According to a preferred embodiment of the invention, it is proposed that the electrical conductor has an outer circumferential surface with at least one of the following: an arithmetic average roughness of at least Ra 1 μm (or higher), protrusions and recesses on at least part of an outer circumferential surface of the electrical conductor covered by the insulating layer. The roughness of the outer circumferential surface can be Ra >2 μm, preferably Ra >3 μm, particularly preferably Ra >4 μm, Ra >5 μm or even Ra >10 μm. The roughness is such that it provides an irregular distribution of protrusions (i.e. positive peaks) and/or recesses (i.e. negative peaks or valleys) relative to the average surface extension. The desired roughness can be achieved during the manufacturing process of the electrical conductor, i.e. by machine turning, e.g. by reducing the rotational speed of machining the outer circumferential surface, e.g. by means of a cutting or milling tool. In particular, if the rotational speed at which the outer circumferential surface is machined is reduced, the roughness of the circumferential surface may increase. Alternatively, the desired roughness value may also be achieved by an additional process step after the manufacture of the electrical conductor.

During mechanical cold deformation, pressure acts in the radial direction on the outer circumferential surface of the bushing. The bushing transmits at least a portion of the radial pressure to the insulation layer pressed against the outer circumferential surface of the electrical conductor. Some of the insulating material is pressed into recesses provided on the outer circumferential surface of the electrical conductor and/or protrusions provided on the outer circumferential surface of the electrical conductor are pressed into the insulating material. Thus, an interlocking connection is established between the electrical conductor and the insulating layer. This may further increase the amount of force and torque that the electrical connector may absorb without being damaged. In particular, the mechanical interconnection between the electrical conductor and the insulating layer does not loosen and break even if high force and torque values are applied to the electrical connection.

Preferably, the protrusion has a cross-section with a base on an outer circumferential surface of the electrical conductor and a side wall extending from an end of the base and converging (converging) towards a top of the protrusion. Similarly, the groove may have a cross-section with an opening on the outer circumferential surface and sidewalls extending from the ends of the opening and converging toward the bottom of the groove. The preferred cross-section for the grooves is U-shaped to make it easier for the material of the insulating layer to enter and diffuse in the grooves.
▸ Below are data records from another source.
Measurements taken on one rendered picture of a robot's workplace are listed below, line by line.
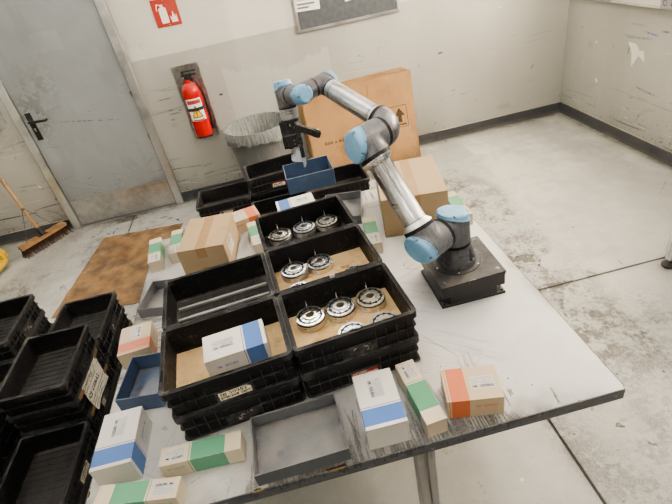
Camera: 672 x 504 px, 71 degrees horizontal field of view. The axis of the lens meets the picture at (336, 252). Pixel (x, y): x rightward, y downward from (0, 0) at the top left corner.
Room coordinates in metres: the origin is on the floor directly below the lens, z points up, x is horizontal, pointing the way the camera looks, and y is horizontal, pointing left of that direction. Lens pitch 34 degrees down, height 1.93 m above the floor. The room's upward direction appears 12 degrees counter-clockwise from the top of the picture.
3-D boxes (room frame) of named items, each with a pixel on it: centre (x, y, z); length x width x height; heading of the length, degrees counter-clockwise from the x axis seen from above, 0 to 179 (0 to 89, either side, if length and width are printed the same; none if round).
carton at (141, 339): (1.44, 0.83, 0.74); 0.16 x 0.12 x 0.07; 8
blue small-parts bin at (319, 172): (1.87, 0.04, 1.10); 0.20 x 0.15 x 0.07; 94
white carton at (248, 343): (1.14, 0.37, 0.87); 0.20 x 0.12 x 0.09; 100
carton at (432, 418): (0.93, -0.16, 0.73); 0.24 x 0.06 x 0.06; 9
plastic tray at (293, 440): (0.88, 0.22, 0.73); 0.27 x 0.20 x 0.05; 95
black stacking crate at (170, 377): (1.13, 0.41, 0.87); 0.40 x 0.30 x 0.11; 99
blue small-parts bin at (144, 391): (1.23, 0.75, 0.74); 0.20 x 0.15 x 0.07; 177
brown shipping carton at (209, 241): (2.01, 0.59, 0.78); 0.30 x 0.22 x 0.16; 176
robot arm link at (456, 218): (1.46, -0.44, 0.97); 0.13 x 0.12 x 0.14; 123
Of course, the groove may also have any other cross-section, such as a V-shaped cross-section or a combination of U-shaped and V-shaped. The preferred cross-section for the protrusion is V-shaped, so that the protrusion more easily enters the material of the insulating layer. Of course, the protrusion may also have any other cross-section, such as a U-shaped cross-section or a combination of V-shaped and U-shaped. The preferred depth of the recess and the preferred height of the protrusion may be between 0.05mm and 0.3mm, preferably about 0.15mm, respectively, relative to the rest of the outer circumferential surface of the electrical conductor.
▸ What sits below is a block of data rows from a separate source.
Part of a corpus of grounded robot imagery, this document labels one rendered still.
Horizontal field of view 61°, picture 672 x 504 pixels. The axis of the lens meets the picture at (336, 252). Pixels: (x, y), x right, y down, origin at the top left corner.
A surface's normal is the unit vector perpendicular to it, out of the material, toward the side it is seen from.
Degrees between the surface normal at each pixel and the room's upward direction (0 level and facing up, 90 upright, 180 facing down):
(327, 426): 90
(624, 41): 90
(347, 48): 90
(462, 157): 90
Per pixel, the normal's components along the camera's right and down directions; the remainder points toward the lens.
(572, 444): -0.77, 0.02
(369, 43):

Furthermore, it is proposed that the protrusions and/or recesses provided on the outer circumferential surface of the electrical conductor have a circumferential longitudinal extension and/or an axial longitudinal extension. For example, the protrusion or recess may have a longitudinal extension extending in a substantially circumferential direction, i.e. around a geometrical centre axis of the bushing. Alternatively, the protrusion or recess may have a longitudinal extension extending in a substantially axial direction, i.e. parallel to the geometrical centre axis of the bushing. Furthermore, the protrusions and/or grooves may have a longitudinal extension extending in the circumferential as well as in the axial direction. In that case, the protrusions and/or grooves extend in an inclined or spiral (i.e. spiral) manner on the outer circumferential surface of the electrical conductor. Such protrusions and/or recesses may be realized during the manufacturing process of the electrical conductor, for example by a specific feed speed relative to the rotational speed and a specific cutting depth of a cutting or milling tool for machining the outer circumferential surface. Alternatively, the protrusions and/or grooves may also be realized by an additional process step after the manufacturing of the electrical conductor. Of course, it is also possible that the first set of protrusions and/or grooves has a longitudinal extension in the first direction and the second set of protrusions and/or grooves has a longitudinal extension in the second direction and that the first set of protrusions and/or grooves intersects the second set of protrusions and/or grooves.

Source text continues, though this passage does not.